● **Problem details**: In the data below, find the line that contains "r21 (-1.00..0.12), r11" and the line that contains "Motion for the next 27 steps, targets". Copy both, plus every line between them, exactly.

[Start of section]

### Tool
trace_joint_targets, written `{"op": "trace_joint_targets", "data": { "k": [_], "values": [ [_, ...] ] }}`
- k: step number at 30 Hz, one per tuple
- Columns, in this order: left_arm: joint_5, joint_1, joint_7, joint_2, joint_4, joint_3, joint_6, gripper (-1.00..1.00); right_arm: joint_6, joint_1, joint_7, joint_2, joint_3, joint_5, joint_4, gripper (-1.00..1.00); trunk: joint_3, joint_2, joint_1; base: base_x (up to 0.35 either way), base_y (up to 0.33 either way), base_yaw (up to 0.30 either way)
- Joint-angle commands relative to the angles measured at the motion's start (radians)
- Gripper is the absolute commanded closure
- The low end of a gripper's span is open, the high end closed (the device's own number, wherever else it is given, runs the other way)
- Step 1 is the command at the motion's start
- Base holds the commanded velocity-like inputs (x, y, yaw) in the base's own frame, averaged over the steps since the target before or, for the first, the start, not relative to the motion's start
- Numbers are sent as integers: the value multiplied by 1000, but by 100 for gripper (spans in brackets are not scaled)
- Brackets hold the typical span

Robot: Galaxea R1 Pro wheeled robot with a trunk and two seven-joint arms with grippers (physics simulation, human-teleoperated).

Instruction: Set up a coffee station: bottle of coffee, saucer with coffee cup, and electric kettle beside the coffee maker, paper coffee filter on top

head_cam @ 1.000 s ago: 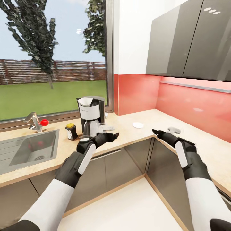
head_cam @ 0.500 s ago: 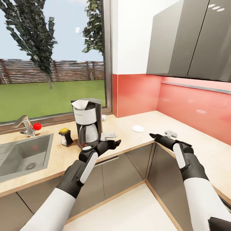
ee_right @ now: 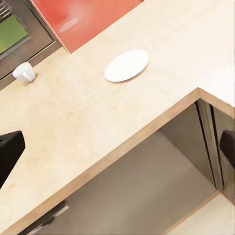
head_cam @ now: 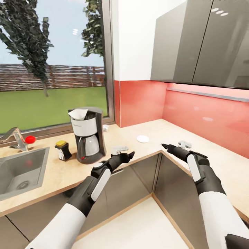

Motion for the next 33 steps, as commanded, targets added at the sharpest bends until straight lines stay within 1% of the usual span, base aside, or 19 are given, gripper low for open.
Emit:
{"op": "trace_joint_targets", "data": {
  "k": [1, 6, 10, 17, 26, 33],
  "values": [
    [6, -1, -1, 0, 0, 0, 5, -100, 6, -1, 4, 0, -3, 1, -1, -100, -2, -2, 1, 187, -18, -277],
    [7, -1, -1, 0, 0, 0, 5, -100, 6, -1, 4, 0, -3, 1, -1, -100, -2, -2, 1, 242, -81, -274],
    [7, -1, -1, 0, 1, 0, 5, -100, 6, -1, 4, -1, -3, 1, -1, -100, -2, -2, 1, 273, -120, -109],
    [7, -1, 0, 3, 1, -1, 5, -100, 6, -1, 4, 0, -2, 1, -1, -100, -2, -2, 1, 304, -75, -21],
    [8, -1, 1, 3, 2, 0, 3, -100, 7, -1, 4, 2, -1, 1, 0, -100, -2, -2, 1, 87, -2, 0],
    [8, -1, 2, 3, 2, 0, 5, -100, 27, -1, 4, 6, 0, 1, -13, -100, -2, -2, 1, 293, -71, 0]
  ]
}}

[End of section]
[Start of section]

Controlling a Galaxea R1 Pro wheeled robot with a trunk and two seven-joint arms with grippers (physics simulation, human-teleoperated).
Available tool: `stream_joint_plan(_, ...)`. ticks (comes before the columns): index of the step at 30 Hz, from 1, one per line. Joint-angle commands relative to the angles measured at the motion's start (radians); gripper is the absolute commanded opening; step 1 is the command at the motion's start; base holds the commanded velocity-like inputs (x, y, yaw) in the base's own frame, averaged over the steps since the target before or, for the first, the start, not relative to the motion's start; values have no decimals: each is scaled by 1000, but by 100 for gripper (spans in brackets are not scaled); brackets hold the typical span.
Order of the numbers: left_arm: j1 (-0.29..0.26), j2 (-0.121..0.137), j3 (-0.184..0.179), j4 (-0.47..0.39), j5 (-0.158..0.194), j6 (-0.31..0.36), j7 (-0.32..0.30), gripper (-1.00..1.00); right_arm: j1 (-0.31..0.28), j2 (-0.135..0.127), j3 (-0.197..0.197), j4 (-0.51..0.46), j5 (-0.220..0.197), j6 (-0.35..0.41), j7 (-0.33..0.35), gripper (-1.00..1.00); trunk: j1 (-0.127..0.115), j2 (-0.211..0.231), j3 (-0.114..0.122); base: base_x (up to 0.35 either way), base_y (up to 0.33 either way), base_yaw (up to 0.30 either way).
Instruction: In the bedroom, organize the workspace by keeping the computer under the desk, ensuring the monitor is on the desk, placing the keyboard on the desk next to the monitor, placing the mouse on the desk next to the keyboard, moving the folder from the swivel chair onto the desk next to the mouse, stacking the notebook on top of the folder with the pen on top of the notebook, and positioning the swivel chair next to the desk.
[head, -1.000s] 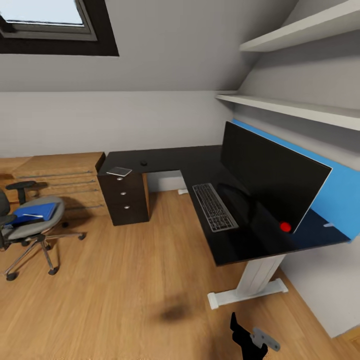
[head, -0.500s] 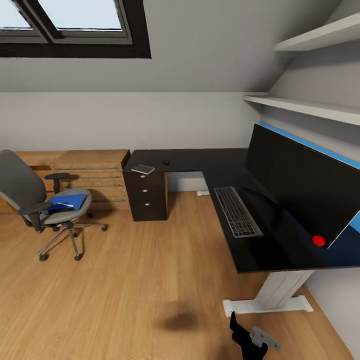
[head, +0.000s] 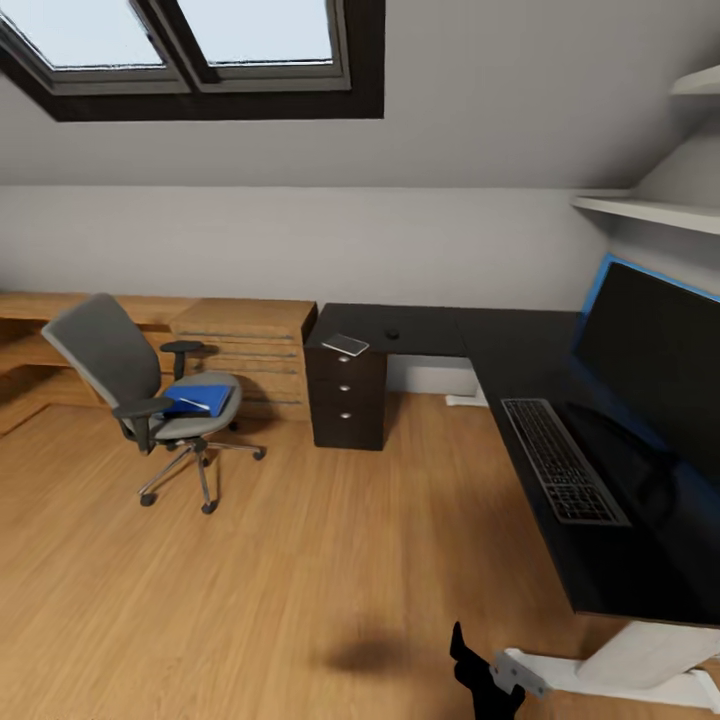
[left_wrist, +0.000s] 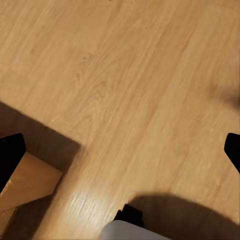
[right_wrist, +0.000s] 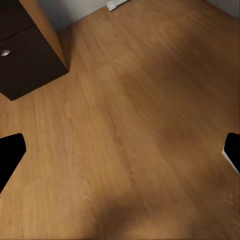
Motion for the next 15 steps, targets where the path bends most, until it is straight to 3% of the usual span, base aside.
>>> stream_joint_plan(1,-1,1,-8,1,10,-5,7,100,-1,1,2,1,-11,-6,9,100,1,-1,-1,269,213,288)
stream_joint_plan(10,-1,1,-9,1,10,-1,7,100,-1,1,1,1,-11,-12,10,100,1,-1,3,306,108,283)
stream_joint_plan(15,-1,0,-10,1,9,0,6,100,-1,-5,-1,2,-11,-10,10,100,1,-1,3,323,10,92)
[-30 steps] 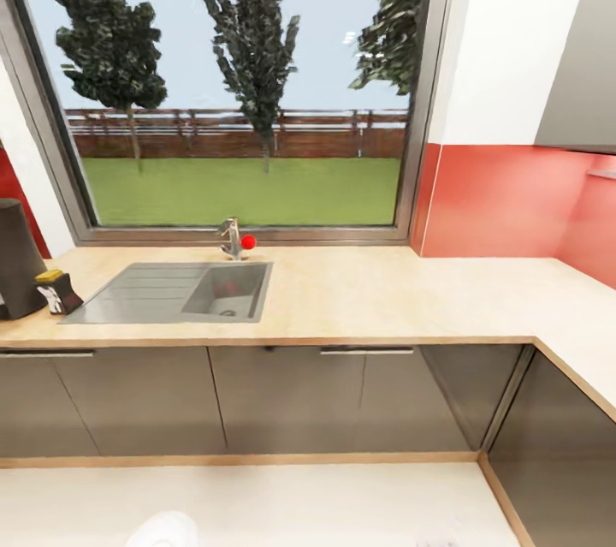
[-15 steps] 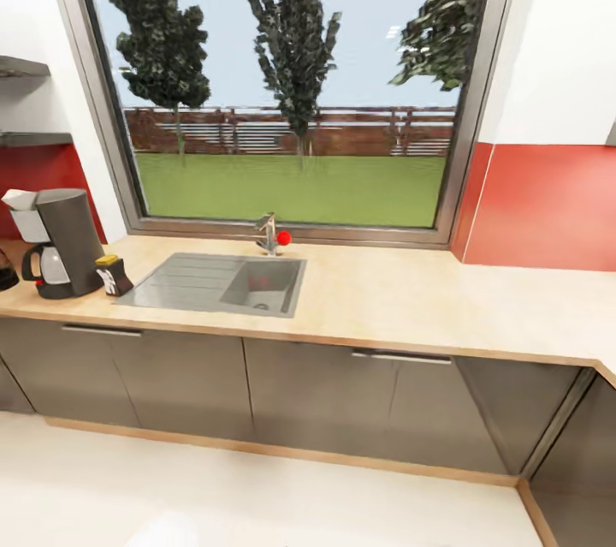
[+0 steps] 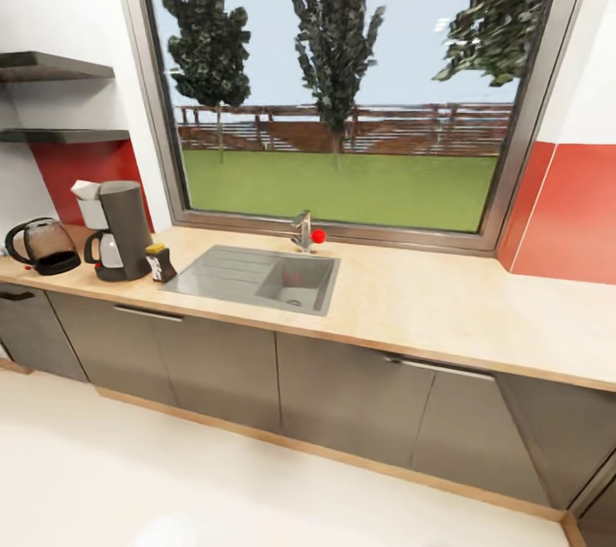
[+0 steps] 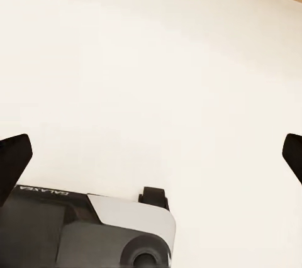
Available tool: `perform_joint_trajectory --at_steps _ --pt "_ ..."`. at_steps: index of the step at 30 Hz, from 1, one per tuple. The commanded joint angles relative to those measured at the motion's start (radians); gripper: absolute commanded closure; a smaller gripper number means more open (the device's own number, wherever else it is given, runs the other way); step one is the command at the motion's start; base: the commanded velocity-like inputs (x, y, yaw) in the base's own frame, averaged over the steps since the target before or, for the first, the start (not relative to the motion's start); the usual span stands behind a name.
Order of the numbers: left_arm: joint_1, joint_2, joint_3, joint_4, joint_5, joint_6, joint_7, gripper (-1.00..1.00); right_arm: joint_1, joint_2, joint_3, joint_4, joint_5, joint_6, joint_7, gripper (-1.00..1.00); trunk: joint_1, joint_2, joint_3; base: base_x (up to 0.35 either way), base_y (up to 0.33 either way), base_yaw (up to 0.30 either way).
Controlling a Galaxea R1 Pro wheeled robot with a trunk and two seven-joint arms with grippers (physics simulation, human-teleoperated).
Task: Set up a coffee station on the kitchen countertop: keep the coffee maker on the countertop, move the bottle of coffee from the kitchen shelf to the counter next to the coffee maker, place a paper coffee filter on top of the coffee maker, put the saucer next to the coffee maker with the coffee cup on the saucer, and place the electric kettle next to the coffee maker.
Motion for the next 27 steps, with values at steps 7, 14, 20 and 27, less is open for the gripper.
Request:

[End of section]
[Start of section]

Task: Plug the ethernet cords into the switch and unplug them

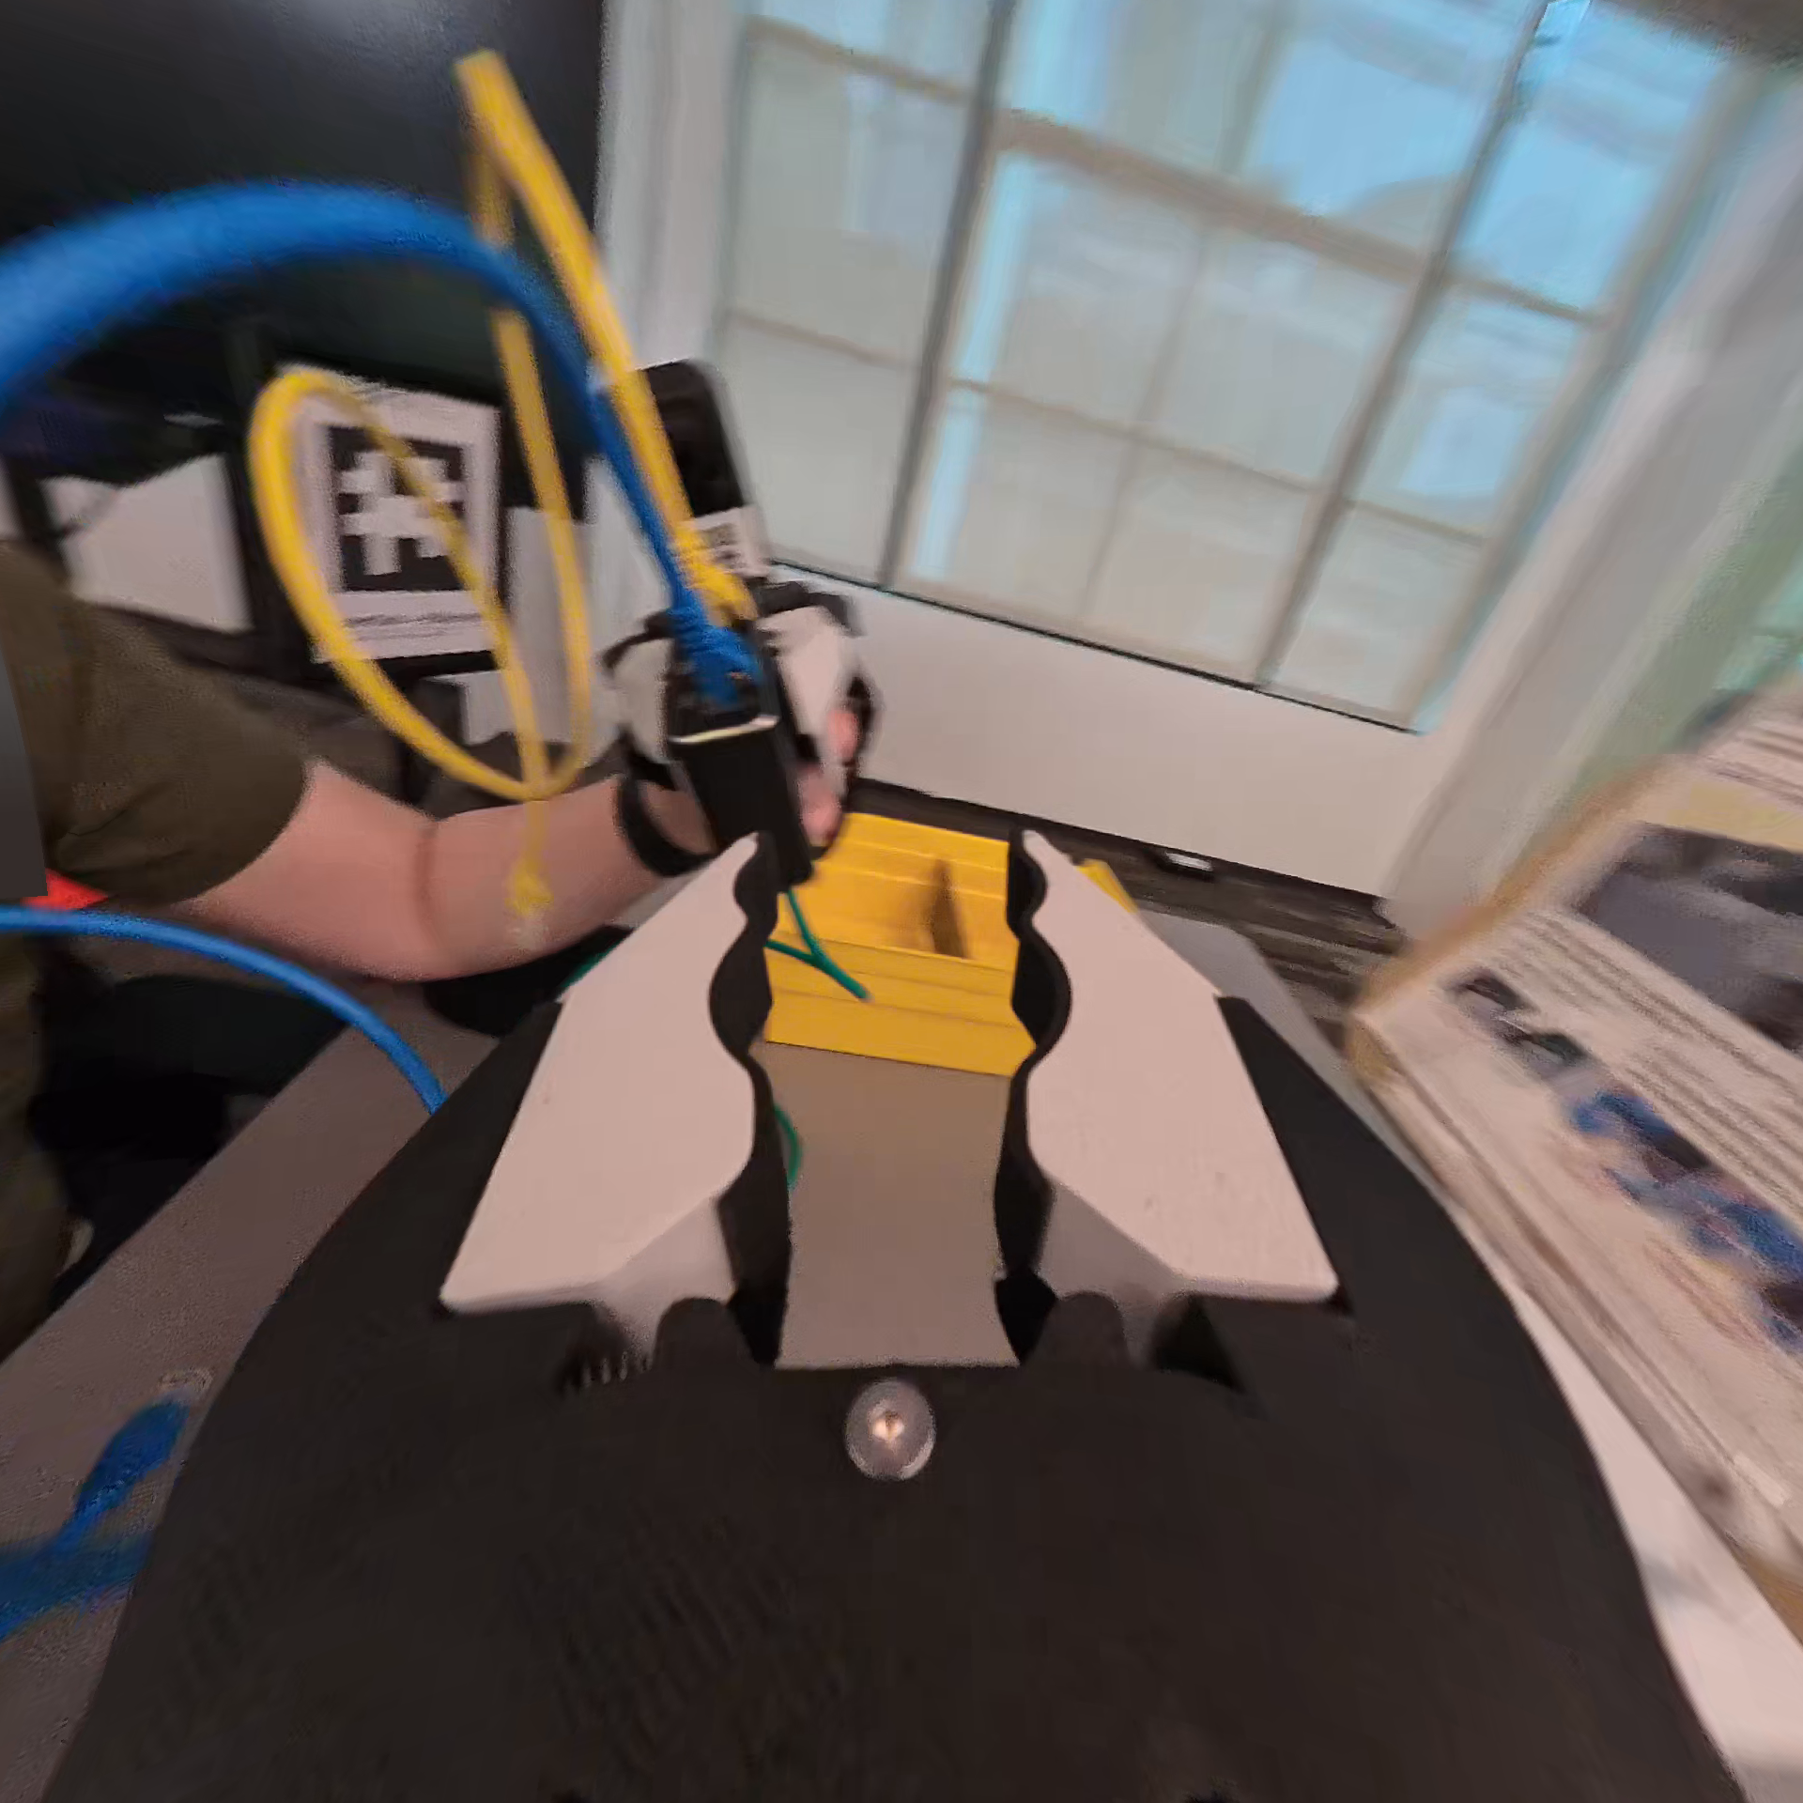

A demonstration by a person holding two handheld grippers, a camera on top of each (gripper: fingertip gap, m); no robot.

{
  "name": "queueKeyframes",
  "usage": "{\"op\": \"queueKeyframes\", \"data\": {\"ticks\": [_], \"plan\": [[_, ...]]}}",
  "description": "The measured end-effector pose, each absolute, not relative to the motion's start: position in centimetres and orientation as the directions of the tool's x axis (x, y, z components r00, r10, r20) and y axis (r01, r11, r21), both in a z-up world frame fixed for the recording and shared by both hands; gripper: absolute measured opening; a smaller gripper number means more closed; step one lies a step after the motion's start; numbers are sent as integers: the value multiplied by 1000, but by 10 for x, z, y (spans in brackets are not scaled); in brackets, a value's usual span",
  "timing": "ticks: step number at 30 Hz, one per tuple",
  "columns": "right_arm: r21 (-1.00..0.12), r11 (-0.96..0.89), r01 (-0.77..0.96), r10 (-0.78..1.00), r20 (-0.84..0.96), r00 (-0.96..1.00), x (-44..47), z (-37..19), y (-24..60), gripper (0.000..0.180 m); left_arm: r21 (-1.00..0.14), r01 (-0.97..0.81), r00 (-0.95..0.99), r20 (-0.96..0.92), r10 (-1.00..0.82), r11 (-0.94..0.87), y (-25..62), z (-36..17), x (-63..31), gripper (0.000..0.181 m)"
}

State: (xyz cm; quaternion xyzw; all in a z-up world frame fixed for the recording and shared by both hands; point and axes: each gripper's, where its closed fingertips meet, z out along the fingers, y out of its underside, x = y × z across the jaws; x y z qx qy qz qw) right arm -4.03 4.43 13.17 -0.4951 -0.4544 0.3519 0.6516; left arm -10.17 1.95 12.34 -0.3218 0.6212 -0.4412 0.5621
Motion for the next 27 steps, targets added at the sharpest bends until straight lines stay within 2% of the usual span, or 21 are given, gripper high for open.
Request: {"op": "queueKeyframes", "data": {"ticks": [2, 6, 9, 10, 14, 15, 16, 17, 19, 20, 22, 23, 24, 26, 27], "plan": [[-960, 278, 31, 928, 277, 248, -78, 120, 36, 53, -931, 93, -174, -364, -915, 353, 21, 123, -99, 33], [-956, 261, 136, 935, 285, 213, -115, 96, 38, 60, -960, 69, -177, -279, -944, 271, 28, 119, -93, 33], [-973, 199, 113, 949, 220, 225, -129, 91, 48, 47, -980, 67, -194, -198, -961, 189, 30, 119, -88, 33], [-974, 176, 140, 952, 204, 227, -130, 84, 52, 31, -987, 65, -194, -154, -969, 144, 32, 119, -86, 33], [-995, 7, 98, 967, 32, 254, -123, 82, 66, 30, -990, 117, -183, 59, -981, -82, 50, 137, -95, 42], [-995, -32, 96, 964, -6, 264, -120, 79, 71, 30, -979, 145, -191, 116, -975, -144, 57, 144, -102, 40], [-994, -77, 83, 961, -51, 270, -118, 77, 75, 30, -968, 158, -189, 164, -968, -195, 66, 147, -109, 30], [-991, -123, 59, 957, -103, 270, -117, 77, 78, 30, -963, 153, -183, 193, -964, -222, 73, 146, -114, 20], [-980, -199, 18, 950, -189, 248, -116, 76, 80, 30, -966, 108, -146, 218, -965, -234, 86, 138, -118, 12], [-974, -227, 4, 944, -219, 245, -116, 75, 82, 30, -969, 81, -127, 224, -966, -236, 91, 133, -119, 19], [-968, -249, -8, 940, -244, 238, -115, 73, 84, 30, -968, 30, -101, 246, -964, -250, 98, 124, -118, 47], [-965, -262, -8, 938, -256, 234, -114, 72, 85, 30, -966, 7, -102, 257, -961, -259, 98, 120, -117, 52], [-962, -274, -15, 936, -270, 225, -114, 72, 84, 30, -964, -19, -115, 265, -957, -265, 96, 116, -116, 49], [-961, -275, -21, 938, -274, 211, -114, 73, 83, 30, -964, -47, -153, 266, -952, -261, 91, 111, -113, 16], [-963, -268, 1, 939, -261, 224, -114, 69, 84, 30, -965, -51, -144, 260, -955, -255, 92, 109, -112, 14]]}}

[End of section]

● **Result below**:
  "columns": "right_arm: r21 (-1.00..0.12), r11 (-0.96..0.89), r01 (-0.77..0.96), r10 (-0.78..1.00), r20 (-0.84..0.96), r00 (-0.96..1.00), x (-44..47), z (-37..19), y (-24..60), gripper (0.000..0.180 m); left_arm: r21 (-1.00..0.14), r01 (-0.97..0.81), r00 (-0.95..0.99), r20 (-0.96..0.92), r10 (-1.00..0.82), r11 (-0.94..0.87), y (-25..62), z (-36..17), x (-63..31), gripper (0.000..0.181 m)"
}

State: (xyz cm; quaternion xyzw; all in a z-up world frame fixed for the recording and shared by both hands; point and axes: each gripper's, where its closed fingertips meet, z out along the fingers, y out of its underside, x = y × z across the jaws; x y z qx qy qz qw) right arm -4.03 4.43 13.17 -0.4951 -0.4544 0.3519 0.6516; left arm -10.17 1.95 12.34 -0.3218 0.6212 -0.4412 0.5621
Motion for the next 27 steps, targets added at the sharpest bends until straight lines stay within 2% of the usual span, or 21 are given, gripper high for open.

The output for this exercise is complete.